How do relationships usually end up for you?

Horribly. Scratch that. Chucky and Jason getting married horrible kind-of-thing. Don't know what else to put Lol
 
They never end
 
Not amicably. I can't imagine anything more horrifying than being just friends with someone I've been in love with and intimate with.

I'd constantly be having to cut my heart out just to "have fun" and "get along."
When it ends, nothing brings me more comfort than closure.

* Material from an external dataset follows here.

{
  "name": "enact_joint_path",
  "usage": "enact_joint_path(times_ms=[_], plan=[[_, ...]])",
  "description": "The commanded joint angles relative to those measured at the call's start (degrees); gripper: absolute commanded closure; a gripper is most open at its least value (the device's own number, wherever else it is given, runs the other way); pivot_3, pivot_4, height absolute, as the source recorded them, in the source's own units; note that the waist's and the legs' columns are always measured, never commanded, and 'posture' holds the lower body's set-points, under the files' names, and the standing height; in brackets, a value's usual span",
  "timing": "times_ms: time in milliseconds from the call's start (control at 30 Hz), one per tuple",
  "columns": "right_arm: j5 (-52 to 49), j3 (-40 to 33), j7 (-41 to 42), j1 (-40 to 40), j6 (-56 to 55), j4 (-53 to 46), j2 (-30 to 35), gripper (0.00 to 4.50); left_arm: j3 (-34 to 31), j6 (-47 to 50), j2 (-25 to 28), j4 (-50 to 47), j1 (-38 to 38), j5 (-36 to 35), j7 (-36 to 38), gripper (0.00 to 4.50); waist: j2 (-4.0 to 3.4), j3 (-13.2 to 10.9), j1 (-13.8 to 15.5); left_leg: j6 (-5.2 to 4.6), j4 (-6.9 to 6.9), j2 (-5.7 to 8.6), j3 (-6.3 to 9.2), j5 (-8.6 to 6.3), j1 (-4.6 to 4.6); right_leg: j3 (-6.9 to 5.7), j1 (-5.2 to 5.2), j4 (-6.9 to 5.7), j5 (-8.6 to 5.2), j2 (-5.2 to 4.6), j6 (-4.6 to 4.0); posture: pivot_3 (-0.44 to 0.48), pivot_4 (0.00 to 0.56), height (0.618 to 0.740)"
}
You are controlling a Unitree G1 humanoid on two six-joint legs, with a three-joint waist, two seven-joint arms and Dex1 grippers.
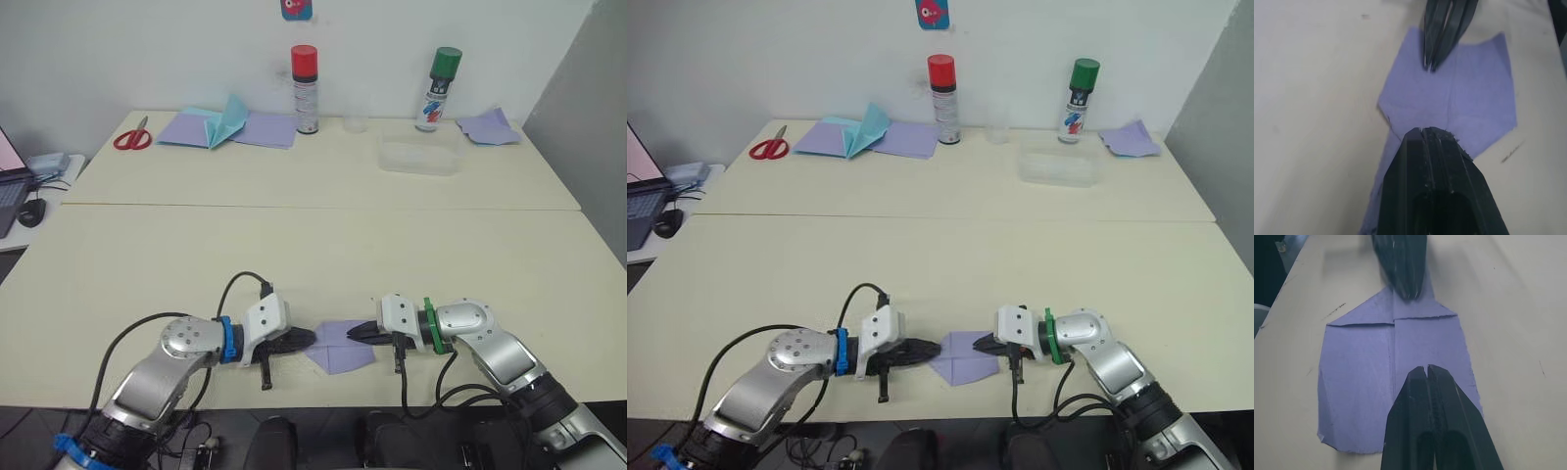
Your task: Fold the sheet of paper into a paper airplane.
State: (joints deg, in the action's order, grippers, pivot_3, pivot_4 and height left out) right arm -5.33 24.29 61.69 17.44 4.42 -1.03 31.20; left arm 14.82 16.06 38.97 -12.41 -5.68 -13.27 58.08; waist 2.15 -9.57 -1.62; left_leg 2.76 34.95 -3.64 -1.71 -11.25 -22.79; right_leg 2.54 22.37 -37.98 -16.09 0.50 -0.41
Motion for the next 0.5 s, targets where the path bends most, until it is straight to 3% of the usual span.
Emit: enact_joint_path(times_ms=[33, 100, 200, 400, 500], plan=[[-0.49, -0.97, 1.23, -0.61, -0.43, -0.60, 0.80, 4.43, 2.73, -2.04, -0.24, 2.91, -0.09, 3.36, 0.43, 4.50, -0.01, 0.00, 0.08, 0.00, 0.00, 0.01, 0.00, 0.00, 0.00, 0.01, -0.01, 0.00, 0.00, -0.01, 0.00, 0.000, 0.150, 0.740], [-2.27, -2.51, 1.87, -0.78, -0.68, -1.77, 0.91, 4.43, 3.37, -3.47, -0.27, 3.68, -0.11, 4.36, 0.34, 4.50, -0.01, 0.00, 0.13, 0.00, 0.00, 0.03, -0.01, 0.00, -0.01, 0.02, -0.01, 0.00, 0.01, -0.02, 0.01, 0.000, 0.150, 0.740], [-5.29, -5.39, 3.31, -1.05, -1.71, -3.69, 1.88, 3.90, 3.50, -4.04, -0.64, 4.12, -0.11, 4.58, 0.16, 4.50, -0.05, -0.03, 0.23, 0.00, 0.00, 0.07, -0.01, 0.00, -0.03, 0.01, -0.02, 0.01, 0.01, -0.05, 0.02, 0.000, 0.150, 0.740], [-4.72, -9.99, 6.65, -2.95, -13.68, -1.08, 7.22, 1.77, 3.42, -4.16, -0.66, 4.21, 0.04, 4.31, 0.26, 4.50, -0.07, -0.04, 0.28, 0.00, 0.02, 0.12, -0.04, 0.00, -0.02, 0.00, -0.03, 0.02, 0.04, -0.04, 0.07, 0.000, 0.150, 0.740], [-0.86, -8.94, 9.80, -4.70, -26.79, 4.19, 10.87, 1.77, 2.93, -3.81, -0.95, 3.97, 0.13, 3.63, 0.08, 4.50, -0.07, -0.04, 0.46, 0.00, 0.01, 0.14, -0.02, 0.00, -0.02, -0.02, -0.05, 0.03, 0.02, -0.03, 0.04, 0.000, 0.150, 0.740]])
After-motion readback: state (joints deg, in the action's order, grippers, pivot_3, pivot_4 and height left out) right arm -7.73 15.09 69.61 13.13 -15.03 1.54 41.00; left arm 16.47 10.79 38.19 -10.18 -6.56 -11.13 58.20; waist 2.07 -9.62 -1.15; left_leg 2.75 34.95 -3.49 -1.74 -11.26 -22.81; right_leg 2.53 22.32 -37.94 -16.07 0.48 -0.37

That means an absolutely new beginning with no residue of the past in my face, mucking up my days.

I'm everything or nothing.
 
nonromantic relationships, they usually end by me just gradually talking to that person less or less, or the person gets into a conflict we can't resolve and I simply tell them to

"piss off"
 
Badly...

or maybe I just say that because they don't match the scenarios in my head.

No, badly. Externally, I shut them out. I'm embarassed to "come crawling back" to them. Secretly, I still want them. I still want them all.

Even if I try to rationalize it, I'm always going to like the idea of companionship, and someone asking me to tell my own issues for once. Actually no, it's my fault for not sharing them when people ask. Ay ay ay, I'm leaving it at this.